Use of Pedometer Following Radical Prostatectomy

Not Applicable

• Conditions: Prostate Cancer; Ambulation Difficulty

• Registration Number: NCT04206280
• Lead Sponsor: Benaroya Research Institute

Brief Summary

This is a study to evaluate whether use of a pedometer following radical prostatectomy decreases post-operative narcotic use and time to return of bowel function.

Detailed Description

This is a randomized controlled prospective study looking at the effect of using a pedometer with graduated step-count goals following radical prostatectomy on return of bowel function and post-operative narcotic use. Subjects will be randomized into a control group or study group. The control group will receive standard of care, with information provided regarding the importance of ambulation following surgery.
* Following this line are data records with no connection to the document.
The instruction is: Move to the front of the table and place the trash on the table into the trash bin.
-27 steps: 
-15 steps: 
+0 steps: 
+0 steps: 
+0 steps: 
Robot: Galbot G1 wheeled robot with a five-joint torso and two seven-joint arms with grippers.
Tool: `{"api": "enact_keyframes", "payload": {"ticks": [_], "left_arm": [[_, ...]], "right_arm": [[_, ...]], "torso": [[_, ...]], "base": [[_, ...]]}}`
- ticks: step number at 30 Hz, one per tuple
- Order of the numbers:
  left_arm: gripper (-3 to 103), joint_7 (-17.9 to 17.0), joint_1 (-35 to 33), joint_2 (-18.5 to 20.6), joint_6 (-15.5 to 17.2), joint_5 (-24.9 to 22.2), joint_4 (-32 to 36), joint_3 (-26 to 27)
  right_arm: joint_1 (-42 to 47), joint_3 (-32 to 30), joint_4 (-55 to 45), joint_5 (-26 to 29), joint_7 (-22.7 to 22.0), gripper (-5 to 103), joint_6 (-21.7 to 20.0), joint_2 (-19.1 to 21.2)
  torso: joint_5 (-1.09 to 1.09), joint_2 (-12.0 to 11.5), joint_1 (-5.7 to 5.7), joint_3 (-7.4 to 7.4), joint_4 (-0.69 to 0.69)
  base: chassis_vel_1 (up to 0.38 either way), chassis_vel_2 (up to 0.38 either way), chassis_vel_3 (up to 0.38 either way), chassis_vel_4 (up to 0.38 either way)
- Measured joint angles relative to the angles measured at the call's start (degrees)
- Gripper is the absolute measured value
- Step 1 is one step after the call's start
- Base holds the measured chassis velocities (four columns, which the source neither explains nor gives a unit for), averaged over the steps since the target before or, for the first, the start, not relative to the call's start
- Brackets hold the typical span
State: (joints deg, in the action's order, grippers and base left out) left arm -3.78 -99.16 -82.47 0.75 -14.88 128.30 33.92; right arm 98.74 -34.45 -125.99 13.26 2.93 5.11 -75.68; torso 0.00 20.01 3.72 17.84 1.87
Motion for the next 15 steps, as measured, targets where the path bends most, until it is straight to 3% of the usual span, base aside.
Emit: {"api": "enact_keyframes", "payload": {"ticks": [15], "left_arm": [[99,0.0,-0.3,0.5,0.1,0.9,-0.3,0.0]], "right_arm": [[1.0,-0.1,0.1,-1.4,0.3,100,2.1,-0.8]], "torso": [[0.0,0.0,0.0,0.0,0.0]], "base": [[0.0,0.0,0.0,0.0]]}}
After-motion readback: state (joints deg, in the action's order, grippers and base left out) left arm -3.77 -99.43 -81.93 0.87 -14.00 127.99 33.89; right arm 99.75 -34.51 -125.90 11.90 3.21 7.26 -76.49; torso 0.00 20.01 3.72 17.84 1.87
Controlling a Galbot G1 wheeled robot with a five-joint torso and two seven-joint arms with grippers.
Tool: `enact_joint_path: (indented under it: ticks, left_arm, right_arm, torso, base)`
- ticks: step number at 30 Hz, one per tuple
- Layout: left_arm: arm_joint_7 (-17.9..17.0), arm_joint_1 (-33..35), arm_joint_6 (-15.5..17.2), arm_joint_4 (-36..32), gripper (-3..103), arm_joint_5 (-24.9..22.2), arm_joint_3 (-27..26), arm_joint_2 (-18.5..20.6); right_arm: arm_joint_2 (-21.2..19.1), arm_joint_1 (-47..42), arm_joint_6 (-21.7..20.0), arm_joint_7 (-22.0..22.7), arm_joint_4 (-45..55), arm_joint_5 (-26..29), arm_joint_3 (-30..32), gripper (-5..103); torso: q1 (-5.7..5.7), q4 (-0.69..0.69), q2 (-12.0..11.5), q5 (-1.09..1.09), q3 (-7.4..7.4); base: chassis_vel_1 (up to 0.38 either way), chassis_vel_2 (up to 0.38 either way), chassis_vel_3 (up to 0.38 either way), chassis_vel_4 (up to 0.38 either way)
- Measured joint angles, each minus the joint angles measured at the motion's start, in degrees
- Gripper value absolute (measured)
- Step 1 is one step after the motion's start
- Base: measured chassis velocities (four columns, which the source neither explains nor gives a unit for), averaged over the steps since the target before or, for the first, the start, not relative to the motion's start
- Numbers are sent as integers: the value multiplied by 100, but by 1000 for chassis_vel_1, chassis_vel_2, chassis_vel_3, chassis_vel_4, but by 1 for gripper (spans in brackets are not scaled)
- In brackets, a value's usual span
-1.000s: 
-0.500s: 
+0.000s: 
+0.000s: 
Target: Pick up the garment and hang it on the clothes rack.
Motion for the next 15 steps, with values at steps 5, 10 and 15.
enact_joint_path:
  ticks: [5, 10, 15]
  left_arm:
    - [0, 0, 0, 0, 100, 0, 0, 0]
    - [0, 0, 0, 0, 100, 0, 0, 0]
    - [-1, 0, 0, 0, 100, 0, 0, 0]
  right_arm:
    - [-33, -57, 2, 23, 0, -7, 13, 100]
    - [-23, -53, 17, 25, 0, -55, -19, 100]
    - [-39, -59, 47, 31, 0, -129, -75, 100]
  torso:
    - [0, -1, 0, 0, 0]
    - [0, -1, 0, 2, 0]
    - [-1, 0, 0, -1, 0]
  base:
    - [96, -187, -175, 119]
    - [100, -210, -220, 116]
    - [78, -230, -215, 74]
The study group will receive a pedometer with graduated step-count goals from post-operative day 0 to post-operative day 14. Both groups will be given a standardized post-operative narcotic regimen, and will be asked to record initial passage of flatus and first bowel movement. Subjects will remain on the study until initial post-operative visit.

Study Timeline

• Status Verified: 2019-12
• Study First Submitted: 2019-12-18
• Study First Submitted QC: 2019-12-18
• Study First Posted: 2019-12-20
• Study Start: 2020-02-10
• Last Update Submitted: 2020-02-10
• Last Update Posted: 2020-02-11
• Primary Completion: 2020-12
• Study Completion: 2021-02

Recruitment & Eligibility

• Status: UNKNOWN
• Sex: Male
• Target Recruitment: 40

Inclusion Criteria

This study will include men 18-75 undergoing robot-assisted laparoscopic radical prostatectomy for prostate cancer at Virginia Mason Medical Center.

Exclusion Criteria

• Long-term opioid use, defined by CDC as use of opioids on most days for >3 months
• History of inflammatory bowel disease
• Prior abdominopelvic radiation
• Travel to Europe during study period
• Concurrent surgery during radical prostatectomy
• Inability to ambulate
• Gastroparesis or other baseline bowel dysmotility issues
• Inability or unwillingness of subject or legal guardian/representative to give written informed consent.

Study & Design

• Study Type: INTERVENTIONAL
• Study Design: PARALLEL

Primary Outcome Measures

Name	Time	Method
Post operative narcotic use	7-14 days	Morphine equivalents used following radical prostatectomy.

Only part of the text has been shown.